■ Requirement
Repeat exactly, and only, the lines below starting at the line that contains "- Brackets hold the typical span" and ending at the line that contains "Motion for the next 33", inclusive of both.

====== Data for this task ======

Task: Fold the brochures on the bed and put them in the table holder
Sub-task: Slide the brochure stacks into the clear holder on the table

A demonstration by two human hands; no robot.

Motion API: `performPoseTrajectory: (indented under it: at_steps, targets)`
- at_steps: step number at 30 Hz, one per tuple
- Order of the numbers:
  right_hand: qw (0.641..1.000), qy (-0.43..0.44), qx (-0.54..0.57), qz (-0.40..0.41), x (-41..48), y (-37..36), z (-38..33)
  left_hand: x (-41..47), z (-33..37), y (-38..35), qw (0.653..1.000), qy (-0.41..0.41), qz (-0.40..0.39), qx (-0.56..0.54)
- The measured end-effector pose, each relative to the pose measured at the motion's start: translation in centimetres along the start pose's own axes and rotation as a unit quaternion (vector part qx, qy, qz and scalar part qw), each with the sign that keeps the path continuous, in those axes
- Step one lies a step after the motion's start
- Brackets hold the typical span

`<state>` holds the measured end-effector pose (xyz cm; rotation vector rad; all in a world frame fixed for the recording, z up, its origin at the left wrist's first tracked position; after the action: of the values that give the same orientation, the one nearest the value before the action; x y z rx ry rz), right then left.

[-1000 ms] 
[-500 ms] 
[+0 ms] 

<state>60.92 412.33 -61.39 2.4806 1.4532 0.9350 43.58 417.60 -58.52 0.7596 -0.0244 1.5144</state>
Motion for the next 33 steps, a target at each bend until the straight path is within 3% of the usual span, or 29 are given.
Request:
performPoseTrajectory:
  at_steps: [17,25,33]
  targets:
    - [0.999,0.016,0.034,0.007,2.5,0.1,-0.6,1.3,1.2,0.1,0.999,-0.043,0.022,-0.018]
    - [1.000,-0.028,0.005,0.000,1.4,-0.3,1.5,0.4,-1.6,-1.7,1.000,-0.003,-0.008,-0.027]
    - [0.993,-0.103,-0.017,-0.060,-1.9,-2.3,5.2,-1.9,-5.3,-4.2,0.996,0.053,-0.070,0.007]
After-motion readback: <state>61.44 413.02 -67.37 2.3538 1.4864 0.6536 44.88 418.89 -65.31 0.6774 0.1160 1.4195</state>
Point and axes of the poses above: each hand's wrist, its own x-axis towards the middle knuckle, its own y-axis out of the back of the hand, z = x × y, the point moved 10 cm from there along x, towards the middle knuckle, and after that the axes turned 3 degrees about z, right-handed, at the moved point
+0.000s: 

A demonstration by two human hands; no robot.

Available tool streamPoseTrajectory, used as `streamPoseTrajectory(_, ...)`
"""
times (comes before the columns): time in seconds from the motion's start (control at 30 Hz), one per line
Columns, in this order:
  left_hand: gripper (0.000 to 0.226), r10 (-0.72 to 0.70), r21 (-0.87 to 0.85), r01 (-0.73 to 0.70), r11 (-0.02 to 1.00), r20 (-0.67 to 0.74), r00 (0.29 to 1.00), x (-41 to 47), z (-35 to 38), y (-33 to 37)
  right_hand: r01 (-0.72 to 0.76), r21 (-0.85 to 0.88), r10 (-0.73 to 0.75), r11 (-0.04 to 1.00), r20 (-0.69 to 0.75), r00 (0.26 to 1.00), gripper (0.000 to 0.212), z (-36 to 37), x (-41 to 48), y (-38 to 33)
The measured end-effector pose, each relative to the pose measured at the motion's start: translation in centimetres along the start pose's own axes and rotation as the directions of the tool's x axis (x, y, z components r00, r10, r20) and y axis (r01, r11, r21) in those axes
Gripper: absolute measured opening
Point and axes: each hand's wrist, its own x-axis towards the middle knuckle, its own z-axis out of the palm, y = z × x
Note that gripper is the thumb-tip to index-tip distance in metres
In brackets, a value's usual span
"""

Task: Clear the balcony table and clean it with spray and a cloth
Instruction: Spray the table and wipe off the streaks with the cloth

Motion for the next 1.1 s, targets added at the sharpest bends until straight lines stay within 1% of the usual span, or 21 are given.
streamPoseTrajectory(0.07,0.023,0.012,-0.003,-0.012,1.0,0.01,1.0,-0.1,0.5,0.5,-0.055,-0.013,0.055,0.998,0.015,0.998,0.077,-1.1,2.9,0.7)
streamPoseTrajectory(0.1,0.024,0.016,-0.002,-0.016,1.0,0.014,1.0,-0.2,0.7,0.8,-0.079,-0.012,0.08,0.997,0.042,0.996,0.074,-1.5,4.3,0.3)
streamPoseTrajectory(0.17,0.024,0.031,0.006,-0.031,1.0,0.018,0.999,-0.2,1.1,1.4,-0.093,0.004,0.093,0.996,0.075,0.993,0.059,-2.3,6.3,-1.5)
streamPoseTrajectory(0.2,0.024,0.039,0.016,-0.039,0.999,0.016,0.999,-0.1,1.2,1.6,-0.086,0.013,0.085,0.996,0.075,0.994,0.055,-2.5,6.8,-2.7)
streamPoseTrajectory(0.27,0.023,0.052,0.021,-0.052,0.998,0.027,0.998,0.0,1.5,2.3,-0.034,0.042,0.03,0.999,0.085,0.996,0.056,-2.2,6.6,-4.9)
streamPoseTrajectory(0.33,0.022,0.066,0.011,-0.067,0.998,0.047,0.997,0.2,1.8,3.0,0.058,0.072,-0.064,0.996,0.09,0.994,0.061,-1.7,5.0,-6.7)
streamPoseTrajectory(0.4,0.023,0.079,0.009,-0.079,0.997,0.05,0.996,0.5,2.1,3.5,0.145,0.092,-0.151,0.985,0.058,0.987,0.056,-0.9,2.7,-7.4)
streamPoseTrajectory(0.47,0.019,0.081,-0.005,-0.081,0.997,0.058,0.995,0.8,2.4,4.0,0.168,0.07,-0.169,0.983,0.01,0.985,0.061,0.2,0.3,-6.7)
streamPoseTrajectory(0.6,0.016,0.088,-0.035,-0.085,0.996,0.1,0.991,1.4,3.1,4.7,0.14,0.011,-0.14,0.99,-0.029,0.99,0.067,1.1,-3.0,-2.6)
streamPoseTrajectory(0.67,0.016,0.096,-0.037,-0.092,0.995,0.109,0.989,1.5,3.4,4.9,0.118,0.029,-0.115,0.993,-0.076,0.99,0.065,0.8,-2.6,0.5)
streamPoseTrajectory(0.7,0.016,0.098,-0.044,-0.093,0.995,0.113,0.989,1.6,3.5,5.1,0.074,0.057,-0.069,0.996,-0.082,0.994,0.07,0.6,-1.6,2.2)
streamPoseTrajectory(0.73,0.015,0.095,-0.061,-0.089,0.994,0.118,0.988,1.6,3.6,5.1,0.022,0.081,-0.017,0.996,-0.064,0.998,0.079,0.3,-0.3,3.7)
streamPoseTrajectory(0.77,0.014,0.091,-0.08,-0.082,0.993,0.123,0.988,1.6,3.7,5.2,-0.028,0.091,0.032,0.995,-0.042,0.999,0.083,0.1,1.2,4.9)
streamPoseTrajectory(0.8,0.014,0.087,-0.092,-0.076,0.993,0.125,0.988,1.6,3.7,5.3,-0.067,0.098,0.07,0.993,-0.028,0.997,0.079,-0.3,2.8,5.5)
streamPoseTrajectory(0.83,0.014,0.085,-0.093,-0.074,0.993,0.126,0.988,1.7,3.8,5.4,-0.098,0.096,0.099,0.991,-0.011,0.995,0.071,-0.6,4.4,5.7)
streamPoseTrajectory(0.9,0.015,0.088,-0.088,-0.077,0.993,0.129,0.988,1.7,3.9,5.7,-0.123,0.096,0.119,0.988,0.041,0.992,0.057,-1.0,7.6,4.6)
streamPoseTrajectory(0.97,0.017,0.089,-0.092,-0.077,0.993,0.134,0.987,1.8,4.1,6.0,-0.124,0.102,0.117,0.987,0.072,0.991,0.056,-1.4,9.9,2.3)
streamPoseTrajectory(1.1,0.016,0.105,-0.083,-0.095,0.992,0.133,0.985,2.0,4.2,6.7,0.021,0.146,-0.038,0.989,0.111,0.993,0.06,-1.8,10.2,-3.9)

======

■ Task result
- Brackets hold the typical span

`<state>` holds the measured end-effector pose (xyz cm; rotation vector rad; all in a world frame fixed for the recording, z up, its origin at the left wrist's first tracked position; after the action: of the values that give the same orientation, the one nearest the value before the action; x y z rx ry rz), right then left.

[-1000 ms] 
[-500 ms] 
[+0 ms] 

<state>60.92 412.33 -61.39 2.4806 1.4532 0.9350 43.58 417.60 -58.52 0.7596 -0.0244 1.5144</state>
Motion for the next 33 steps, a target at each bend until the straight path is within 3% of the usual span, or 29 are given.

Apart from this answer, nothing more is required.